> **Aim of the task**:
Copy out all of the entries exactly as they appear.

> **Provided material**:
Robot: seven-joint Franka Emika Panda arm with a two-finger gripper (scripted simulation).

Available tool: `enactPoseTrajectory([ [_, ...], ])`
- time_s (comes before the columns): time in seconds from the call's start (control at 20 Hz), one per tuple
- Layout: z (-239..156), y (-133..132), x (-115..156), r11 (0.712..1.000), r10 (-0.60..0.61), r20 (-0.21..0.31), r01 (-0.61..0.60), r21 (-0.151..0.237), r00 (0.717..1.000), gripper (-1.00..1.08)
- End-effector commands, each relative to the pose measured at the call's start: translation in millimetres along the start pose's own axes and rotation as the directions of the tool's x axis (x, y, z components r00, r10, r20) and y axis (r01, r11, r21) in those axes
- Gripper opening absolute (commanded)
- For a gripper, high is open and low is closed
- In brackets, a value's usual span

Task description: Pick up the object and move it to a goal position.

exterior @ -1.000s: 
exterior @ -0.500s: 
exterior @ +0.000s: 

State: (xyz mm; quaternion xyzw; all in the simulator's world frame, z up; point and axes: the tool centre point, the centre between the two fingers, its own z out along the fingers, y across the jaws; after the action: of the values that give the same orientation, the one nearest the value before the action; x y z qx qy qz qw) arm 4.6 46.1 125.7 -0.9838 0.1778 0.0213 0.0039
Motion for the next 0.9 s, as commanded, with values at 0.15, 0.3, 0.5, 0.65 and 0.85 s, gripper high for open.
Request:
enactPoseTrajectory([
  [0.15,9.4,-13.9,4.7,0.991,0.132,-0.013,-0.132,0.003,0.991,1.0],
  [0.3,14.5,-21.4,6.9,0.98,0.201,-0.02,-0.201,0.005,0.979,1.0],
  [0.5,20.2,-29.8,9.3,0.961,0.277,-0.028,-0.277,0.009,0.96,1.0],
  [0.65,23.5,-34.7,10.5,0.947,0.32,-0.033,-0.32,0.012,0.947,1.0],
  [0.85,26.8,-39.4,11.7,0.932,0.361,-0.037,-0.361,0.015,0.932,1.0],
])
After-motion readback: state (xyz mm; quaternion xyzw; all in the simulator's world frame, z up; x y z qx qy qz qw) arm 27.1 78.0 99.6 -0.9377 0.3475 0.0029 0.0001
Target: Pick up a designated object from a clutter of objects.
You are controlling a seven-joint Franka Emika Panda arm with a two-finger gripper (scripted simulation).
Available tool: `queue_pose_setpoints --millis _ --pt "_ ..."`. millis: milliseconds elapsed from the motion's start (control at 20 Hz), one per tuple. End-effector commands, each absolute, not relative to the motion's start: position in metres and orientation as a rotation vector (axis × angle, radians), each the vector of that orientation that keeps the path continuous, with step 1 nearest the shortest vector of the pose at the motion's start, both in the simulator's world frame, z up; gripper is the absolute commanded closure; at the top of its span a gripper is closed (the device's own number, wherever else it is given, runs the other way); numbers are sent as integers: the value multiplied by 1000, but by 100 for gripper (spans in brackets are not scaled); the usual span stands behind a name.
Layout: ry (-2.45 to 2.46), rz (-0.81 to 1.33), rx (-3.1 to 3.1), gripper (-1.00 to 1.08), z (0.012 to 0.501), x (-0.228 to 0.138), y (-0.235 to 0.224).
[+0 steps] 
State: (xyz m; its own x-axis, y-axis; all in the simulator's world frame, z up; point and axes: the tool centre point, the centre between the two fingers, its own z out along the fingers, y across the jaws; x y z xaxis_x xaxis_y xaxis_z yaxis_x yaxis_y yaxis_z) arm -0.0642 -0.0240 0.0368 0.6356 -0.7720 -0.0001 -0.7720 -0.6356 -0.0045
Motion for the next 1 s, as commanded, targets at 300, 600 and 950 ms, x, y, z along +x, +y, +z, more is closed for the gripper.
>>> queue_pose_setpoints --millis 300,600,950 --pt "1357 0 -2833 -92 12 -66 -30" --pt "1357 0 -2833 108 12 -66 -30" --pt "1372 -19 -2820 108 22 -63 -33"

> **Answer to this task**:
Robot: seven-joint Franka Emika Panda arm with a two-finger gripper (scripted simulation).

Available tool: `enactPoseTrajectory([ [_, ...], ])`
- time_s (comes before the columns): time in seconds from the call's start (control at 20 Hz), one per tuple
- Layout: z (-239..156), y (-133..132), x (-115..156), r11 (0.712..1.000), r10 (-0.60..0.61), r20 (-0.21..0.31), r01 (-0.61..0.60), r21 (-0.151..0.237), r00 (0.717..1.000), gripper (-1.00..1.08)
- End-effector commands, each relative to the pose measured at the call's start: translation in millimetres along the start pose's own axes and rotation as the directions of the tool's x axis (x, y, z components r00, r10, r20) and y axis (r01, r11, r21) in those axes
- Gripper opening absolute (commanded)
- For a gripper, high is open and low is closed
- In brackets, a value's usual span

Task description: Pick up the object and move it to a goal position.

exterior @ -1.000s: 
exterior @ -0.500s: 
exterior @ +0.000s: 

State: (xyz mm; quaternion xyzw; all in the simulator's world frame, z up; point and axes: the tool centre point, the centre between the two fingers, its own z out along the fingers, y across the jaws; after the action: of the values that give the same orientation, the one nearest the value before the action; x y z qx qy qz qw) arm 4.6 46.1 125.7 -0.9838 0.1778 0.0213 0.0039
Motion for the next 0.9 s, as commanded, with values at 0.15, 0.3, 0.5, 0.65 and 0.85 s, gripper high for open.
Request:
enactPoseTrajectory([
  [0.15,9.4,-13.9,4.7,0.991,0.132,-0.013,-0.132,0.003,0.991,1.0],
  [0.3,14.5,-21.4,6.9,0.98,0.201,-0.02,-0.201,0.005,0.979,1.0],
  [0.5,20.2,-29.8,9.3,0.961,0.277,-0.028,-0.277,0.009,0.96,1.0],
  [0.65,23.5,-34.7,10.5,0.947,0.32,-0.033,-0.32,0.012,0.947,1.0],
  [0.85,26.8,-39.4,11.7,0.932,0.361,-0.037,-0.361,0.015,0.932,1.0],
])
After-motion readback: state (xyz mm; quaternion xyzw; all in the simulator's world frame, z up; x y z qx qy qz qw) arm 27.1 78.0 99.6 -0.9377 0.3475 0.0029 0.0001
Target: Pick up a designated object from a clutter of objects.
You are controlling a seven-joint Franka Emika Panda arm with a two-finger gripper (scripted simulation).
Available tool: `queue_pose_setpoints --millis _ --pt "_ ..."`. millis: milliseconds elapsed from the motion's start (control at 20 Hz), one per tuple. End-effector commands, each absolute, not relative to the motion's start: position in metres and orientation as a rotation vector (axis × angle, radians), each the vector of that orientation that keeps the path continuous, with step 1 nearest the shortest vector of the pose at the motion's start, both in the simulator's world frame, z up; gripper is the absolute commanded closure; at the top of its span a gripper is closed (the device's own number, wherever else it is given, runs the other way); numbers are sent as integers: the value multiplied by 1000, but by 100 for gripper (spans in brackets are not scaled); the usual span stands behind a name.
Layout: ry (-2.45 to 2.46), rz (-0.81 to 1.33), rx (-3.1 to 3.1), gripper (-1.00 to 1.08), z (0.012 to 0.501), x (-0.228 to 0.138), y (-0.235 to 0.224).
[+0 steps] 
State: (xyz m; its own x-axis, y-axis; all in the simulator's world frame, z up; point and axes: the tool centre point, the centre between the two fingers, its own z out along the fingers, y across the jaws; x y z xaxis_x xaxis_y xaxis_z yaxis_x yaxis_y yaxis_z) arm -0.0642 -0.0240 0.0368 0.6356 -0.7720 -0.0001 -0.7720 -0.6356 -0.0045
Motion for the next 1 s, as commanded, targets at 300, 600 and 950 ms, x, y, z along +x, +y, +z, more is closed for the gripper.
>>> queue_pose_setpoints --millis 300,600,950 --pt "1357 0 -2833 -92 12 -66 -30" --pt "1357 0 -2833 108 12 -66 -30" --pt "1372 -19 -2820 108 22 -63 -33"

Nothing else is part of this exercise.